Click here to view the guidance.

Capability Statement for Principal Social Workers in Adult Services

Department of Health and Social Care, July 2019

The capability statement sets out what a PSW in adult services should know and be able to do to ensure that effective professional social work practice is developed and supported within their organisation. It aims to support a move towards consistency in scope, autonomy, influence and impact of the PSW role across the whole sector.

Click here to view the statement.

Independent evaluation of the Think Ahead programme

Think Ahead, May 2019
The Think Ahead programme is a fast-track graduate scheme, offering graduates and career-changers a new route into mental health social work.
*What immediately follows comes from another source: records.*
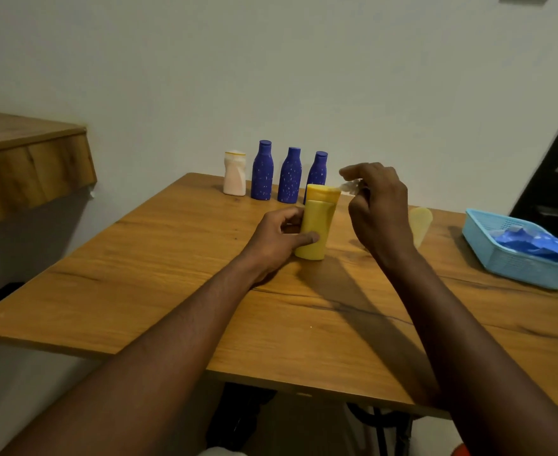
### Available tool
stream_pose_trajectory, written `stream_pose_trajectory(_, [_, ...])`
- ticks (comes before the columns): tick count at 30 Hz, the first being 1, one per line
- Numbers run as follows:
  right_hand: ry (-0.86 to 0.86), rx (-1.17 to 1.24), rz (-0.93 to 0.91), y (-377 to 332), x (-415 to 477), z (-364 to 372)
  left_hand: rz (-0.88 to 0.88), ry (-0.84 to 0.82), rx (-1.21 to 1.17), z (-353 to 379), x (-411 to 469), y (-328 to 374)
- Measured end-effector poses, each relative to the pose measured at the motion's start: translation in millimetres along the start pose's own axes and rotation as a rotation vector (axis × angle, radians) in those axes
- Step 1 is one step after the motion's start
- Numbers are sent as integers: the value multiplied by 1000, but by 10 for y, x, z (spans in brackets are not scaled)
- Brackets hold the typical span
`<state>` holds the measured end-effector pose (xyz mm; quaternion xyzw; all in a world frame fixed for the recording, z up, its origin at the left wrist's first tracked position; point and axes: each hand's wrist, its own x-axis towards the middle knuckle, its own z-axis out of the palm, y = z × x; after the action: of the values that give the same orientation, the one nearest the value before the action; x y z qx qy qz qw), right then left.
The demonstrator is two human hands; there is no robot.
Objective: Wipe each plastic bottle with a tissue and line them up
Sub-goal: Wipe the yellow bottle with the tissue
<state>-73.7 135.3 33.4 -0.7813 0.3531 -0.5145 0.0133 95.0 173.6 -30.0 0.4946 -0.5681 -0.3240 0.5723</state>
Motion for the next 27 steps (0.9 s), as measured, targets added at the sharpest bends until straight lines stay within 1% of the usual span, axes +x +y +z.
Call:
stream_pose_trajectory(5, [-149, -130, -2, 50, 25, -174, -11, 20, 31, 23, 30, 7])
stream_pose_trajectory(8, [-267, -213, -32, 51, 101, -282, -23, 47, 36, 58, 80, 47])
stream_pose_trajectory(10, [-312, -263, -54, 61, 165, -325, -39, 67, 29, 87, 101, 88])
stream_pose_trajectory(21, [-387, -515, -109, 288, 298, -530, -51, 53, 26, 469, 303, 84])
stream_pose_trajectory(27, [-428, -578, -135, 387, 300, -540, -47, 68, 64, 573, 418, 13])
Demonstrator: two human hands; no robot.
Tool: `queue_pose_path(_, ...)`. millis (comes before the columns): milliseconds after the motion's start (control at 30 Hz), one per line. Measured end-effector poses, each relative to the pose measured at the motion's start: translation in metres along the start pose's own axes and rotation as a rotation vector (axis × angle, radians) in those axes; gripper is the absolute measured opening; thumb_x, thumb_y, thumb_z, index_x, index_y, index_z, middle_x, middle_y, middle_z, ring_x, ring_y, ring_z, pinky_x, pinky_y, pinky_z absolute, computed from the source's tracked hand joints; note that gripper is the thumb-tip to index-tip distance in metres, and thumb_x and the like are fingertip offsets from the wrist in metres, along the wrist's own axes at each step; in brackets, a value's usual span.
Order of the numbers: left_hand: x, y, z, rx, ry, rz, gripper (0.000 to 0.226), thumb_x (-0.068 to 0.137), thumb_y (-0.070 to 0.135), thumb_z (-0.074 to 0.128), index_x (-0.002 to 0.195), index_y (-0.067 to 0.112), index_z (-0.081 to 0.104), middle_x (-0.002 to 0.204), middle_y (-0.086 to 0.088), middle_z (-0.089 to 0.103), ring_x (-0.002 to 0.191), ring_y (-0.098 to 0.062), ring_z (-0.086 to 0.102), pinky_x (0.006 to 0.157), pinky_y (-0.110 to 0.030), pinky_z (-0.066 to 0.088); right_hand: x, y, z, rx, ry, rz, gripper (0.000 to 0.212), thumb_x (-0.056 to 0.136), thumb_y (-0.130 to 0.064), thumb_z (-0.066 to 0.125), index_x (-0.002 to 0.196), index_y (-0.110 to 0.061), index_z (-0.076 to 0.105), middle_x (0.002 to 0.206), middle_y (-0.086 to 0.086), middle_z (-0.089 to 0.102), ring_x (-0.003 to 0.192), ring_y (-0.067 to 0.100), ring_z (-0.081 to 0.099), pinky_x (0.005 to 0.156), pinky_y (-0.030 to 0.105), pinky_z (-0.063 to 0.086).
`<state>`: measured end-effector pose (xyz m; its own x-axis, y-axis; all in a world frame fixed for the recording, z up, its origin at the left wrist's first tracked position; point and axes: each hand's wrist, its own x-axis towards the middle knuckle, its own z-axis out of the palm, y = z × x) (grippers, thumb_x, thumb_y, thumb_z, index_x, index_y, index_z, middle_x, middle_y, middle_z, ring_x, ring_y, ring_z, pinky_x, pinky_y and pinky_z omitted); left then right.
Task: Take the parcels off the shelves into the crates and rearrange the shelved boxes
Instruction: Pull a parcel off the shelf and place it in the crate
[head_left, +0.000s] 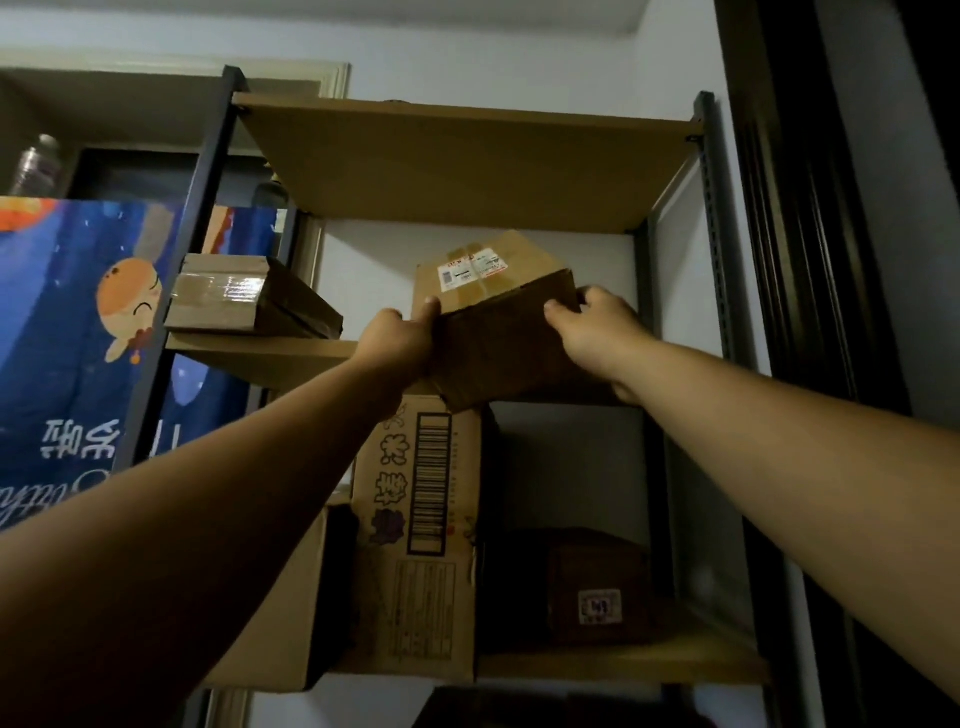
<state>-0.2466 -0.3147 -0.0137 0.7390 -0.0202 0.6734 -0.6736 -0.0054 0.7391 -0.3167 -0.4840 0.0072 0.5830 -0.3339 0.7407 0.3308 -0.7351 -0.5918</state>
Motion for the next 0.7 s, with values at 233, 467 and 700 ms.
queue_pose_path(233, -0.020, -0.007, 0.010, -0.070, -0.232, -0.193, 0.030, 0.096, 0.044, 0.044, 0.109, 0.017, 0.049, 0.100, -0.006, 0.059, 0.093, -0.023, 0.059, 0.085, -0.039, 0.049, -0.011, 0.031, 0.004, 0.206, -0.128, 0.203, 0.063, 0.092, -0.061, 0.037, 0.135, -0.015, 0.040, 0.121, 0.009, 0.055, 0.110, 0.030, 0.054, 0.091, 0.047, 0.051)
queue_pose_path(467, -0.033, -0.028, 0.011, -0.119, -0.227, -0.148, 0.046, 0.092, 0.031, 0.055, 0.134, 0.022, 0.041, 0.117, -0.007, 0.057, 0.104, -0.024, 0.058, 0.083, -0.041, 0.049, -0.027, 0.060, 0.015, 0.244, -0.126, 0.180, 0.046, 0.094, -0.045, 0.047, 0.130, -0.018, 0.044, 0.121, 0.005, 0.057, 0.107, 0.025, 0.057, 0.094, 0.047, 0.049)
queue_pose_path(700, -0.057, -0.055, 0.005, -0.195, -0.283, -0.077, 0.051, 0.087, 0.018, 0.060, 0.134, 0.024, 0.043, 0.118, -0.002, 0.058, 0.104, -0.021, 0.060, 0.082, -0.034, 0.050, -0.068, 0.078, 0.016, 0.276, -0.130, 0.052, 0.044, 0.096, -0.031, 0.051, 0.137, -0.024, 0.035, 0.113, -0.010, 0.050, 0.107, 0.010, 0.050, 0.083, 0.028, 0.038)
This independent report contains an evaluation of the Think Ahead programme.  The findings of the report are mainly positive and the authors call for the programme to continue to be developed and supported.
Click here to view the full report.

Chief Social Worker for Adults' annual report: 2018 to 2019

Department of Health and Social Care, March 2019
This report sets out how social workers are taking a practice leadership role in delivering safe and best outcomes for people with health and care needs and the priorities over the coming year to further raise the quality and profile of adult social work across an integrated system.  It offers examples of social workers demonstrating leadership, professional oversight and co-operation with individuals, families and the wider health and care sector.  The report also looks at the way organisations collaborate across health, community and voluntary sectors to maintain people’s quality of life and independence.
Click here to view the full report.

Fair care: A workforce strategy for social care

Institute for Public Policy Research, December 2018
Adult social care is an essential public service and a growing part of our economy. However, the social care system in England faces a workforce crisis which is set to grow in the coming years; by 2028, we estimate there will be a shortage of over 400,000 workers in social care.
The challenges of recruiting and retaining workers in the sector is inextricably linked to low pay and poor working conditions. This is itself related to the under-funding of social care and a commissioning and delivery model based on cost not quality. Providers have competed by driving down pay and conditions, and they have faced little resistance given the limited bargaining power of the workforce and the limited enforcement of employment rights. These factors are combining to create a social care workforce crisis.
The solution is a sustainable long-term funding settlement for social care and a transformation of the social care workforce model. This should be based on the establishment of decent pay and terms and conditions through sectoral collective bargaining, and a professionalisation of the social care workforce. These measures would help ensure high-quality work for care workers, and high-quality care for those who need it.